OBJECTIVE: To develop and validate a nomogram for quantitively predicting lymphovascular invasion (LVI) of breast cancer (BC) based on dynamic contrast-enhanced magnetic resonance imaging (DCE-MRI) radiomics and morphological features. METHODS: We retrospectively divided 238 patients with BC into training and validation cohorts. Radiomic features from DCE-MRI were subdivided into A1 and A2, representing the first and second post-contrast images respectively. We utilized the minimal redundancy maximal relevance filter to extract radiomic features, then we employed the least absolute shrinkage and selection operator regression to screen these features and calculate individualized radiomics score (Rad score). Through the application of multivariate logistic regression, we built a prediction nomogram that integrated DCE-MRI radiomics and MR morphological features (MR-MF). The diagnostic capabilities were evaluated by comparing C-indices and calibration curves. RESULTS: The diagnostic efficiency of the A1/A2 radiomics model surpassed that of the A1 and A2 alone.
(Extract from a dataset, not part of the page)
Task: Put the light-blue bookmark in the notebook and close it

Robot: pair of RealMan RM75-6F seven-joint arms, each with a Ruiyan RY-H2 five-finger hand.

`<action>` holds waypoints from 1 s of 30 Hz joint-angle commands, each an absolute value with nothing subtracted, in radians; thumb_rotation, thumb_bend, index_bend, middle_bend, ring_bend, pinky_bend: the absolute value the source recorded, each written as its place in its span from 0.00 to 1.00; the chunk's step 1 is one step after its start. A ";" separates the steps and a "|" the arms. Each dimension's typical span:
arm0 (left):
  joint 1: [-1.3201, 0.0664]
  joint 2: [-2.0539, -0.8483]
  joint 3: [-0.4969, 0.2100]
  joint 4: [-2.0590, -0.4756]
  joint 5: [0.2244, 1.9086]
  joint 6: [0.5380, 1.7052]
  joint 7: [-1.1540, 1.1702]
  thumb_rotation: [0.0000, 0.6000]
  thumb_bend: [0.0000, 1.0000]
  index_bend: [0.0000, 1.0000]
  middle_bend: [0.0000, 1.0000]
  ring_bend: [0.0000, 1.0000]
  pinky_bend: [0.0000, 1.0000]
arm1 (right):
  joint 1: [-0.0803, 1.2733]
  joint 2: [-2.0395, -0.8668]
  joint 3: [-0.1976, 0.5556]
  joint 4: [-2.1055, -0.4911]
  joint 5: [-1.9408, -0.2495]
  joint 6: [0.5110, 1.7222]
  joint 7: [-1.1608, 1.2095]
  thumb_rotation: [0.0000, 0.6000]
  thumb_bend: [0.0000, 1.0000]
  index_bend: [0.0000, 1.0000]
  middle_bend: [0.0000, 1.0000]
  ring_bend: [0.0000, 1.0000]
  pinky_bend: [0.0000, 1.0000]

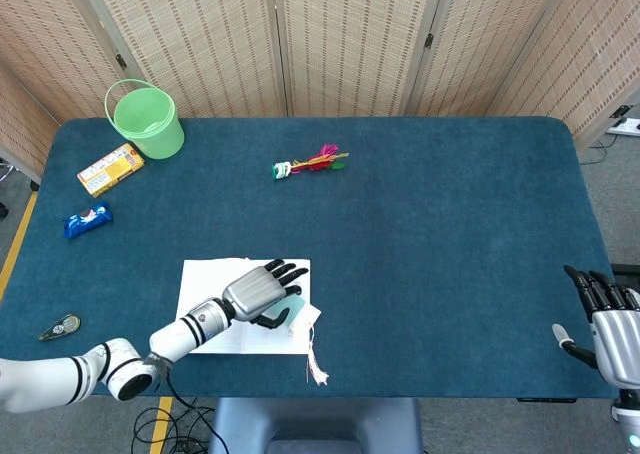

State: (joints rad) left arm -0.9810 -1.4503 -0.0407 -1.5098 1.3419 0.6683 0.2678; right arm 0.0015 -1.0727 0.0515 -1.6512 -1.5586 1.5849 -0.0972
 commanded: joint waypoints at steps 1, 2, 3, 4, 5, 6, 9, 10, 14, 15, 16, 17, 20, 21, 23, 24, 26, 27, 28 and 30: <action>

Furthermore, we incorporated the MR-MF (diffusion-weighted imaging rim sign, peritumoral edema) and optimized Radiomics into a hybrid nomogram. The C-indices for the training and validation cohorts were 0.868 (95% CI: 0.839-0.898) and 0.847 (95% CI: 0.787-0.907), respectively, indicating a good level of discrimination. Moreover, the calibration plots demonstrated excellent agreement in the training and validation cohorts, confirming the effectiveness of the calibration. CONCLUSION: This nomogram combined MR-MF and A1/A2 Radiomics has the potential to preoperatively predict LVI in patients with BC.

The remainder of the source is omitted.